INSTRUCTIONS FOR THE TASK: Match the word "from". Return each line of the data below where it appears.

** Opening DATASET CONTENT block **

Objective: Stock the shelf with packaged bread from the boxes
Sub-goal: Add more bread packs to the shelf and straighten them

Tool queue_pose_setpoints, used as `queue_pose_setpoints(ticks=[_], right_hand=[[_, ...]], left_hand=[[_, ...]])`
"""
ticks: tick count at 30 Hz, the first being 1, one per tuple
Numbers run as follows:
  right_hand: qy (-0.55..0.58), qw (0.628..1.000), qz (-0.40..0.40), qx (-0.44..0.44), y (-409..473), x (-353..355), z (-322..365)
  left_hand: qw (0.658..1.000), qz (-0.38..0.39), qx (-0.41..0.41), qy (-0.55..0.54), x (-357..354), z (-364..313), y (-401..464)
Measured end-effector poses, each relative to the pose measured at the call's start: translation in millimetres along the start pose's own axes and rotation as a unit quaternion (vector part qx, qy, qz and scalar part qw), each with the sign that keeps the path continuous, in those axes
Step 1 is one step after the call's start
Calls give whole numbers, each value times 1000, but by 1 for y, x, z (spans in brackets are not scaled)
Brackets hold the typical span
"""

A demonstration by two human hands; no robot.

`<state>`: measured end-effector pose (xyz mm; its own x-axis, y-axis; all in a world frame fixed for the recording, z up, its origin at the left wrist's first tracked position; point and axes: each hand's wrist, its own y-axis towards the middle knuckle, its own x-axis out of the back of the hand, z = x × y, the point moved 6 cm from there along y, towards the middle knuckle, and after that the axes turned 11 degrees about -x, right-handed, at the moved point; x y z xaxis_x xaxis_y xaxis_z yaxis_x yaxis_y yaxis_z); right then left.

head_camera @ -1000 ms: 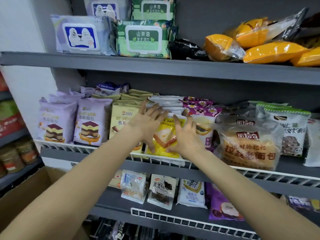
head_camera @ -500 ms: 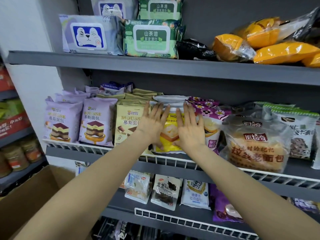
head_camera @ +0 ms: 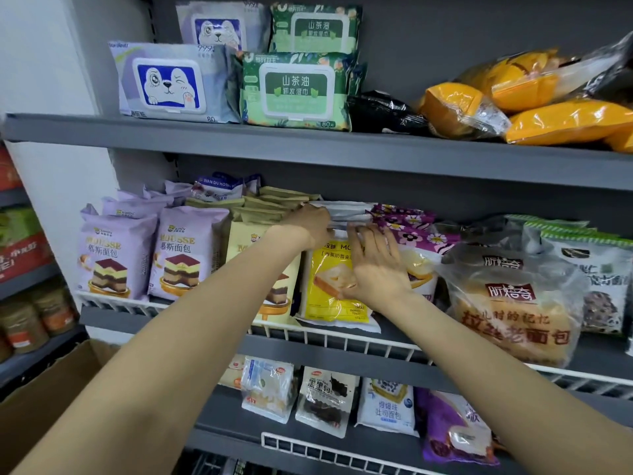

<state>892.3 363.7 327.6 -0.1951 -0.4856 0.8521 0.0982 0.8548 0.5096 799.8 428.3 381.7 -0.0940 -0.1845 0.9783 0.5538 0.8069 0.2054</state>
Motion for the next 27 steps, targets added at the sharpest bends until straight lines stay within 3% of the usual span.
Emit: queue_pose_setpoints(ticks=[3,6,10,17,23,27], right_hand=[[-21,999,-41,17,5,-3,5],[-40,999,-24,26,10,-5,13],[-5,998,60,35,13,-1,14],[57,981,184,36,34,3,7],[24,982,188,17,42,2,5],[-13,984,179,21,43,6,5]], left_hand=[[1000,16,-20,-11,-2,3,4],[998,11,-16,-56,3,12,8],[999,-25,16,-39,10,31,25],[994,23,-4,-110,-13,39,62],[984,47,-98,-140,-30,26,74],[985,17,-101,-142,-14,26,90]])
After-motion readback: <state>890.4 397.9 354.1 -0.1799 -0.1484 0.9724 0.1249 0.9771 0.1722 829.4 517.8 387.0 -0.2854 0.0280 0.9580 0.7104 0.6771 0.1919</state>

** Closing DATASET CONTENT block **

WRITTEN SOLUTION:
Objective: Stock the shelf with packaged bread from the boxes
`<state>`: measured end-effector pose (xyz mm; its own x-axis, y-axis; all in a world frame fixed for the recording, z up, its origin at the left wrist's first tracked position; point and axes: each hand's wrist, its own y-axis towards the middle knuckle, its own x-axis out of the back of the hand, z = x × y, the point moved 6 cm from there along y, towards the middle knuckle, and after that the axes turned 11 degrees about -x, right-handed, at the moved point; x y z xaxis_x xaxis_y xaxis_z yaxis_x yaxis_y yaxis_z); right then left.

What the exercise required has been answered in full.